PICC jumped as much as 8 percent earlier in the session as retail investors who missed out on shares in its $3.1 billion IPO, the largest in Hong Kong in two years, scrambled on board.
Only 7.5 percent of the IPO was open for retail investors, while about 58 percent of the deal was covered by so-called cornerstone investors, including bailed-out U.S. insurer American International Group, who have committed to hold their shares for at least six months.
That allocation resulted in retail investors bidding for 17.5 times more than the number of shares offered, the company said, leaving plenty of individual investors looking to scoop up shares on Friday.

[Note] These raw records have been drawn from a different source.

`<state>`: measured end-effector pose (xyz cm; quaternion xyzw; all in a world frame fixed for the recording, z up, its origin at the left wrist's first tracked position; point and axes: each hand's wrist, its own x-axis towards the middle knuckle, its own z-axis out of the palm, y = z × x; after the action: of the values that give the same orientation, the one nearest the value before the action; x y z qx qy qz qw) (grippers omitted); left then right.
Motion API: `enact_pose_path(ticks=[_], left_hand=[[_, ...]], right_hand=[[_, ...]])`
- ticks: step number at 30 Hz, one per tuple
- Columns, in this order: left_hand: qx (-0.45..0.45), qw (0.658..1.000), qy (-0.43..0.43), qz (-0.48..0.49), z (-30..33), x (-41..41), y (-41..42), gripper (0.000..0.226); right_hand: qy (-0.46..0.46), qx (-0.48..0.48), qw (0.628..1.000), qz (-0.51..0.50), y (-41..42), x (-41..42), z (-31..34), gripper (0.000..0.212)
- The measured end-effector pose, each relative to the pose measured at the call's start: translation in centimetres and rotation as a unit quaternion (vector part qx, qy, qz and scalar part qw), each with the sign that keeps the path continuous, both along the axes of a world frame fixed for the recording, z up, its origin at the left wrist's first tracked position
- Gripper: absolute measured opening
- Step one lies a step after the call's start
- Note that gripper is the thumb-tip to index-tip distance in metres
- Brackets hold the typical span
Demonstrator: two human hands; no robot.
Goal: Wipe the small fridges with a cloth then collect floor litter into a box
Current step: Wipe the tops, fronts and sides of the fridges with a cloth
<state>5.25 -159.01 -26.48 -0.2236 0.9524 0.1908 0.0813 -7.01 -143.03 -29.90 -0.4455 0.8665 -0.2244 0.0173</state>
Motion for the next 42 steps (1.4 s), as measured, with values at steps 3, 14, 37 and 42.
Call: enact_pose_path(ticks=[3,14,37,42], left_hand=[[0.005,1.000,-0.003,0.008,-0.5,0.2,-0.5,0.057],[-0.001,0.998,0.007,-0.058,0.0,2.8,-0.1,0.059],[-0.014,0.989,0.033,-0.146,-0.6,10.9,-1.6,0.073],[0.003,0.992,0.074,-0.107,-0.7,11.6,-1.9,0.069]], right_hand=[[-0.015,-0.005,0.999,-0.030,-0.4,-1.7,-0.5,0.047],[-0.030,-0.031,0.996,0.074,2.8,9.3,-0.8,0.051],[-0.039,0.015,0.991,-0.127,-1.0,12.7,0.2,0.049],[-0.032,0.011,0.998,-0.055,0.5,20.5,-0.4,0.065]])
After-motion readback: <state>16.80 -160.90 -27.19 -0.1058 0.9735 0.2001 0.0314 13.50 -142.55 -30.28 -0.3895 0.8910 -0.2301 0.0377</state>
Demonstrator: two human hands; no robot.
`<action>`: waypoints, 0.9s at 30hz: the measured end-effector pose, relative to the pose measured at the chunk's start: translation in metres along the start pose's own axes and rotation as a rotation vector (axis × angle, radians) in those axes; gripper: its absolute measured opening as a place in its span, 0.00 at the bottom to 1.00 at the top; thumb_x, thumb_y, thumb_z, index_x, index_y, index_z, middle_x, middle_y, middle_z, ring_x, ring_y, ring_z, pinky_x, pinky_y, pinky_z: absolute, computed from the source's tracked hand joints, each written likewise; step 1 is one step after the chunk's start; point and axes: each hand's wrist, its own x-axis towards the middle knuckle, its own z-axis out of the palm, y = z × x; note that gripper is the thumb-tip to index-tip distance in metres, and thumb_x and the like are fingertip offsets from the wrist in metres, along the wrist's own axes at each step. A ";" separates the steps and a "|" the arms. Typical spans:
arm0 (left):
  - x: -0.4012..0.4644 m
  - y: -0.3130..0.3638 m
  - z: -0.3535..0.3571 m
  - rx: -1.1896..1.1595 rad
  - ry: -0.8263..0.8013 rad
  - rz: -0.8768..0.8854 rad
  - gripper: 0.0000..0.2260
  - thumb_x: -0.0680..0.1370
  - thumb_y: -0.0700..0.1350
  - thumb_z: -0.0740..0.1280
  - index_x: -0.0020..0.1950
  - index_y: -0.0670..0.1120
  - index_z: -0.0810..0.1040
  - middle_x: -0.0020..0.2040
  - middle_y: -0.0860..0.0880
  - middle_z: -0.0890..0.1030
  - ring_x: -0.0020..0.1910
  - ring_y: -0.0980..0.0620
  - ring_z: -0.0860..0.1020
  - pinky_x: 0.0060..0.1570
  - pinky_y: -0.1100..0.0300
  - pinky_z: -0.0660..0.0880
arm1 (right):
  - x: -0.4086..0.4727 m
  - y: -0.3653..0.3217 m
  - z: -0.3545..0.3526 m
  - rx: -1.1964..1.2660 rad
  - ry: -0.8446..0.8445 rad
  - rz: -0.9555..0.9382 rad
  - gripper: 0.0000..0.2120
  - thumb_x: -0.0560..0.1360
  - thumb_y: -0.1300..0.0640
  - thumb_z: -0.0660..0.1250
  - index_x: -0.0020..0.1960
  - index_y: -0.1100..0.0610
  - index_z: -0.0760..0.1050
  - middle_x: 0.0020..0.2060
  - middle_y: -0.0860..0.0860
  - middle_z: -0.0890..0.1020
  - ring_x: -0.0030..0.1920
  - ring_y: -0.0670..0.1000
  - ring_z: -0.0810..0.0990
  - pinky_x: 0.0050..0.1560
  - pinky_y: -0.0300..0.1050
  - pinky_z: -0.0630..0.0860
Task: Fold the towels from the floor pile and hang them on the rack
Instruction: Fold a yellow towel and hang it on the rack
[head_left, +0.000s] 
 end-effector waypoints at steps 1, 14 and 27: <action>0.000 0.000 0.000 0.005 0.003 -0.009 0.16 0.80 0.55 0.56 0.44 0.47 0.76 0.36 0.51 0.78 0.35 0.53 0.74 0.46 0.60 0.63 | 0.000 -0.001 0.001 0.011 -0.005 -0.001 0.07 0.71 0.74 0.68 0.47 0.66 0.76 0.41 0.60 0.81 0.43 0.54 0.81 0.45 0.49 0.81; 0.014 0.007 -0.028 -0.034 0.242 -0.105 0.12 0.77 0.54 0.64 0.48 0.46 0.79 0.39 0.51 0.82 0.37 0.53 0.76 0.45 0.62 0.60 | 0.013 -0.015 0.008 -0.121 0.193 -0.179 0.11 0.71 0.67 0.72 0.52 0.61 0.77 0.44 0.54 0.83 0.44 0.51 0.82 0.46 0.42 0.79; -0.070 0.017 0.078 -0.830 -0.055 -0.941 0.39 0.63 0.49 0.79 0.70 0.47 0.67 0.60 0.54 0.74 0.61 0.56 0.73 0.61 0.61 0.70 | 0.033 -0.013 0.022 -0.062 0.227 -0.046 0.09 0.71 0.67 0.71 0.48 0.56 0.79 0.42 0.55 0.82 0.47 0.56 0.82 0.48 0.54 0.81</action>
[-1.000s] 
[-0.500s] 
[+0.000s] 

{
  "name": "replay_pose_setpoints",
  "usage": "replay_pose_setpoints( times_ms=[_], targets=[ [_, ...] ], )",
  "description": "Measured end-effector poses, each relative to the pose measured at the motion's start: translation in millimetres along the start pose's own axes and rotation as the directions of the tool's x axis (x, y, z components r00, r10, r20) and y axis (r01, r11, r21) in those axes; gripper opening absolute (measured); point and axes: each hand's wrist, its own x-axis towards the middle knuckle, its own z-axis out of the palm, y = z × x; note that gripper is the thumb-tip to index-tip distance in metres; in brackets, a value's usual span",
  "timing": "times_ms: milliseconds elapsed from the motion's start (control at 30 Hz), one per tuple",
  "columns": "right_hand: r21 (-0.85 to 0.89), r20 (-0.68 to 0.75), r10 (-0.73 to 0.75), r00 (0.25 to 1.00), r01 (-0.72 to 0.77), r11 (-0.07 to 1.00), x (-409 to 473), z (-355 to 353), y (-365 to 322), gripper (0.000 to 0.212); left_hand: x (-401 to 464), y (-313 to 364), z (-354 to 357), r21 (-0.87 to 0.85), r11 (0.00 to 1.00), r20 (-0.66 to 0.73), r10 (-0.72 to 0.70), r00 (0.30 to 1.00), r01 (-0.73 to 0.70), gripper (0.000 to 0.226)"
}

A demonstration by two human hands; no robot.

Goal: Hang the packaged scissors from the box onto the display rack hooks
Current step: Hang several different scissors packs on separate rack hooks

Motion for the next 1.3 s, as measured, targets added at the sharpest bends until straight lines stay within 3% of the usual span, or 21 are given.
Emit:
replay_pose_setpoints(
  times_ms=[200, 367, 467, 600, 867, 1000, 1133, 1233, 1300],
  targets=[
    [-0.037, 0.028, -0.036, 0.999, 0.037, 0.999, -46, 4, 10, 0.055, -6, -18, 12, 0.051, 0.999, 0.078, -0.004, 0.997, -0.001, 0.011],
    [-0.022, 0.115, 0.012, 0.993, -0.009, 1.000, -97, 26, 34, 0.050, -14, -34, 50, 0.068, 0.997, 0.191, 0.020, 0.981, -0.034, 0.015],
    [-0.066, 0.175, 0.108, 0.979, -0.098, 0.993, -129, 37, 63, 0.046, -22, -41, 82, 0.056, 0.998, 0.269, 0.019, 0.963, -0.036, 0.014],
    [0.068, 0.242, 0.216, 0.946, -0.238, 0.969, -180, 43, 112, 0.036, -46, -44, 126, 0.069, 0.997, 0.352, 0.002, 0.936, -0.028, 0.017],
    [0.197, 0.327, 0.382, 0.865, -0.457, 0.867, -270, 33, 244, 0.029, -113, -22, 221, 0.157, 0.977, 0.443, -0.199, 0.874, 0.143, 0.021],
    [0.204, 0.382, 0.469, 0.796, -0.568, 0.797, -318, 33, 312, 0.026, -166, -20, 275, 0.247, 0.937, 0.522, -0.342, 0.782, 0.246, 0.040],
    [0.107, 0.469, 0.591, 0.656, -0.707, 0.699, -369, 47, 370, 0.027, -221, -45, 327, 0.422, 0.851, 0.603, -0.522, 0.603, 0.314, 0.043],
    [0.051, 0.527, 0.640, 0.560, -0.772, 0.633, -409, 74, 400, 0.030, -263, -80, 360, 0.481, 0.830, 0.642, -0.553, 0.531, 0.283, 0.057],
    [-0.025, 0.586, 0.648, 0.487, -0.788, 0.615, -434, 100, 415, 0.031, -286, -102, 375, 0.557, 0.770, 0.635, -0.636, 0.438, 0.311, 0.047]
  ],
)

Founded in 1949, PICC is China’s first nationwide insurer, with 2.42 million institutional clients and about 130 million individual customers, exceeding the entire population of Japan.
Investors buying into PICC shares are betting on a continued rise in China’s insurance market, the world’s sixth largest, where life and non-life premiums have recorded 22.1 percent and 24.8 percent growth respectively between 2006 and 2011, according to figures from the country’s insurance regulator.
Swiss Re forecasts China life insurance premiums to grow 8 percent and non-life insurance premiums to expand 13 percent in 2013, compared with a low single digit forecast for developed markets.
China is also one of the most underdeveloped life insurance markets in the world, with a penetration ratio of just 1.8 percent at the end of 2011, compared with 8.8 percent in Japan and 3.6 percent in the United States, Swiss Re said.
“The life part of the business is growing fast and will become a bigger part of the group going forward,” Sally Yim, a senior credit officer at Moody’s Investors Service in Hong Kong. “And the company will require more capital to meet the rapid growth in life insurance.”
Given the tough markets, PICC left nothing to chance to get the offer over the line.
As well as hiring a record 17 banks and securing $1.82 billion in cornerstone commitments, the company also leaned on the auspicious number eight, which is thought to be lucky in China and across much of the region.
Some glimpses of that emerged when the company set the yuan price range of the offer that ended in eight. Last Thursday, PICC held its first media photo opportunity for the IPO, timing the event for 12:58 p.m. to 1:58 p.m.
The following day PICC called the media conference between 4:48 pm to 5:58 pm and then the IPO itself was priced at HK$3.48, again emphasizing the importance of the number.
“It’s solely coincidence,” PICC’s Wu said, after gifting Hong Kong exchange officials a golden elephant and a golden bull, both symbols of good luck and prosperity.
Despite the late boost to deal volumes from PICC, new listings in Hong Kong are down 63 percent in 2012, according to Thomson Reuters data.
PICC priced the IPO shares at HK$3.48 each, near the bottom of its marketing range. On Friday the shares closed at HK$3.72, up 6.9 percent, while the benchmark Hang Seng index lost 0.3 percent.
“The prices we saw today reflect people’s confidence and expectations in us,” PICC Group’s Chairman Wu Yan said during a ceremony at the Hong Kong stock exchange. “Everyone has the same confidence in us as we have in ourselves.”
The gains were a rare success in a difficult capital markets environment in Hong Kong, where some IPO hopefuls have delayed offers or sharply scaled back fund raising plans.
PICC was the top Hong Kong IPO since AIA Group Ltd’s $20.5 billion offer in 2010 and No. 2 IPO in Asia-Pacific ex-Japan’s in 2012 after Malaysian plantation company Felda Global Ventures Holdings $3.3 billion deal.
Across the region, only the Southeast Asian markets of Malaysia, Philippines and Thailand have seen a surge in IPO issuance, with volumes down more than 60 percent in China and South Korea and 40 percent in Singapore.
China International Capital Corp (CICC), Credit Suisse Group AG, Goldman Sachs Group Inc and HSBC Holdings Plc acted as sponsors of the IPO.